WINDSOR — NDP MPPs Lisa Gretzky (Windsor West), Percy Hatfield (Windsor Tecumseh) and Taras Natyshak (Essex) are calling on the Ford government to immediately make major changes and investments in long-term care and home care to stop the spread of COVID-19 and save lives.
As of April 22, the Windsor-Essex County Health Unit reports that 42 per cent of all COVID-19 cases locally stem from long-term care and nursing home residents and staff members. There are currently outbreaks confirmed at at least six facilities.
As a result of decades of chronic neglect, long-term care and home care across Ontario were already facing damaging underfunding and understaffing before the COVID-19 pandemic. Since the pandemic began, there have been outbreaks at dozens of long-term care homes across the province.

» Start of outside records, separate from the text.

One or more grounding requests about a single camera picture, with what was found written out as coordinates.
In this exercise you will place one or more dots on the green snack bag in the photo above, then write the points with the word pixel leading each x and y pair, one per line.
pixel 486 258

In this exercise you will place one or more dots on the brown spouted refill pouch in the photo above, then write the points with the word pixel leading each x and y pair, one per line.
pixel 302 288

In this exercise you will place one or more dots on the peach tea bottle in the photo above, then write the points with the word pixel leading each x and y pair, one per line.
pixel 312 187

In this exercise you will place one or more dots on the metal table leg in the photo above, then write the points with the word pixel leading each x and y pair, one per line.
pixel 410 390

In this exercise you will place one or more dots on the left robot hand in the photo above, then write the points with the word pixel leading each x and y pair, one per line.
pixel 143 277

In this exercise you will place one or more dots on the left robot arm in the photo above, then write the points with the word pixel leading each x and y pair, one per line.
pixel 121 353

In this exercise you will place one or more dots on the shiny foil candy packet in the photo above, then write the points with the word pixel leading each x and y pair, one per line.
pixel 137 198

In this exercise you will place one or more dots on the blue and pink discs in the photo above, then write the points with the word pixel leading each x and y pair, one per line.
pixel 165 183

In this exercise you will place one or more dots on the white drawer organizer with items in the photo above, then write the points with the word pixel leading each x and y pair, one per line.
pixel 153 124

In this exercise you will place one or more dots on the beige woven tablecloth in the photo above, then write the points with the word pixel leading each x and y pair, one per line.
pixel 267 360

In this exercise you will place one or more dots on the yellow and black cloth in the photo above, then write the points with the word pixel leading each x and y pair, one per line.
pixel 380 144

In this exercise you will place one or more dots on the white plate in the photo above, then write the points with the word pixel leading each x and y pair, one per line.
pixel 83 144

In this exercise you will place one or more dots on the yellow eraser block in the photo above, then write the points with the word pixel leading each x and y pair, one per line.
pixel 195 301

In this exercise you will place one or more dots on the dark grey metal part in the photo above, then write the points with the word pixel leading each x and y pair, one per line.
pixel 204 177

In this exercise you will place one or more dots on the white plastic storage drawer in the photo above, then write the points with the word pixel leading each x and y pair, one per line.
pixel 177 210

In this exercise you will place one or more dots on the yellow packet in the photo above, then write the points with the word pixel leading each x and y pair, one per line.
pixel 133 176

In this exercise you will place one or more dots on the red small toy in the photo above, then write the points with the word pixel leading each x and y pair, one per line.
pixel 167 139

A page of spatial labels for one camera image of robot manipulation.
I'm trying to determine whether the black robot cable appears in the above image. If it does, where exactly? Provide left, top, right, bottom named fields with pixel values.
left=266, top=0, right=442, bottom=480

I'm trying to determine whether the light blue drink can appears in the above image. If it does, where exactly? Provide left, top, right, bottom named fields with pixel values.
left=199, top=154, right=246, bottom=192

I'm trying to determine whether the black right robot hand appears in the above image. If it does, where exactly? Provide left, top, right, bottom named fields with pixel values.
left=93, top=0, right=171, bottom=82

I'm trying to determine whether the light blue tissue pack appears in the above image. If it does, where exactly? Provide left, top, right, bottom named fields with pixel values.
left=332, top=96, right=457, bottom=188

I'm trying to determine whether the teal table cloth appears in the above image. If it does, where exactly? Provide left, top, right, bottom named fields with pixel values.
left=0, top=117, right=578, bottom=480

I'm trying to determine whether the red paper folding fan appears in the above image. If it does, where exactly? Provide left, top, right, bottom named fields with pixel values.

“Seniors in care and their loved ones are devastated and terrified thinking about what will happen next,” said Gretzky. “The time to evaluate the underfunding and understaffing will come later — but the time to leap into action to save more residents has to come today," Hatfield said.
“Our parents and grandparents need us," said Natyshak. "We have a responsibility to protect them.”
The Official Opposition NDP is calling for major changes and investments, including:
- Aggressively recruiting home care and long-term care staff
- Mandate that more staff be scheduled on each shift in each long-term care home
- Immediately increase salaries for staff to a minimum of $22/hr in order to retain and attract workers, including Personal Support Workers (PSWs) and Registered Practical Nurses (RPNs)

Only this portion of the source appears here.